What lines of the data below hold the string "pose"? Copy each one.

*** INFORMATION SHOWN Section Begins ***

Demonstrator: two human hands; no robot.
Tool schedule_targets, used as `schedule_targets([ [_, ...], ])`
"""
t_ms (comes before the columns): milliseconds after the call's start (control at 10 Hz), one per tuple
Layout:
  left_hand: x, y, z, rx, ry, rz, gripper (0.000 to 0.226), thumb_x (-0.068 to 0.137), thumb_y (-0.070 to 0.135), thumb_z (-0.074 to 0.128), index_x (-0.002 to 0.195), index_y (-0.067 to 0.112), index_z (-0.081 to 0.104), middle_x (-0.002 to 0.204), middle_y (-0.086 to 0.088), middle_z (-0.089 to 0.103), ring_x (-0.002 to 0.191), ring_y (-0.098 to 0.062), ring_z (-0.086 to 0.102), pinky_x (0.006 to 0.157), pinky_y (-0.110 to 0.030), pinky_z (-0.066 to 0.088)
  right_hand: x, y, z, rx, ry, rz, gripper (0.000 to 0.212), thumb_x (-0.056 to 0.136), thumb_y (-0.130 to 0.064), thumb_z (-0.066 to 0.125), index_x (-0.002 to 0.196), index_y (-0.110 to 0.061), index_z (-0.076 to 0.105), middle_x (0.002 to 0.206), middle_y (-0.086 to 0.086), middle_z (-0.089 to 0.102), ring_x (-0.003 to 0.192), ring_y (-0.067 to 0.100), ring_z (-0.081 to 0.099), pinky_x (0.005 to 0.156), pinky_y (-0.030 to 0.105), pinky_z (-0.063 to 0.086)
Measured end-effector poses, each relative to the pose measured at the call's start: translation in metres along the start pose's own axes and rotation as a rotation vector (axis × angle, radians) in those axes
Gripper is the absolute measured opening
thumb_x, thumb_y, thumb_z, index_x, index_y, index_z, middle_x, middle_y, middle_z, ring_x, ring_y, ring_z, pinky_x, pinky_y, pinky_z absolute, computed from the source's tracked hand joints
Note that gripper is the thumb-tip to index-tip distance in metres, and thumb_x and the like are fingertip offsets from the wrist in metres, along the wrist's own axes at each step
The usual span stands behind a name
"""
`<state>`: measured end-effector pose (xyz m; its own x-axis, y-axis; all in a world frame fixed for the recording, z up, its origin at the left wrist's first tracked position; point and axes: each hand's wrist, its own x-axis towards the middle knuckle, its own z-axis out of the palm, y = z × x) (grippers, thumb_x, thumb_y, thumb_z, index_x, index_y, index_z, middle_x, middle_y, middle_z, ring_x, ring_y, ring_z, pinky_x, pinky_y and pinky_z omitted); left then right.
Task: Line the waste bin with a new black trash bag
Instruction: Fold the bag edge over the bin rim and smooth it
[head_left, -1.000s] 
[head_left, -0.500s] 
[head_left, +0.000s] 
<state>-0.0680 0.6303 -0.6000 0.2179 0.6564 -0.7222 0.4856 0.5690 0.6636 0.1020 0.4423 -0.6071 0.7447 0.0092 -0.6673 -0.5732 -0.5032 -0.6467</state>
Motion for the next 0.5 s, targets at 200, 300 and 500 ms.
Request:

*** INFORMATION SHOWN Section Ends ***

**EXERCISE OUTPUT:**
Measured end-effector poses, each relative to the pose measured at the call's start: translation in metres along the start pose's own axes and rotation as a rotation vector (axis × angle, radians) in those axes
`<state>`: measured end-effector pose (xyz m; its own x-axis, y-axis; all in a world frame fixed for the recording, z up, its origin at the left wrist's first tracked position; point and axes: each hand's wrist, its own x-axis towards the middle knuckle, its own z-axis out of the palm, y = z × x) (grippers, thumb_x, thumb_y, thumb_z, index_x, index_y, index_z, middle_x, middle_y, middle_z, ring_x, ring_y, ring_z, pinky_x, pinky_y and pinky_z omitted); left then right.

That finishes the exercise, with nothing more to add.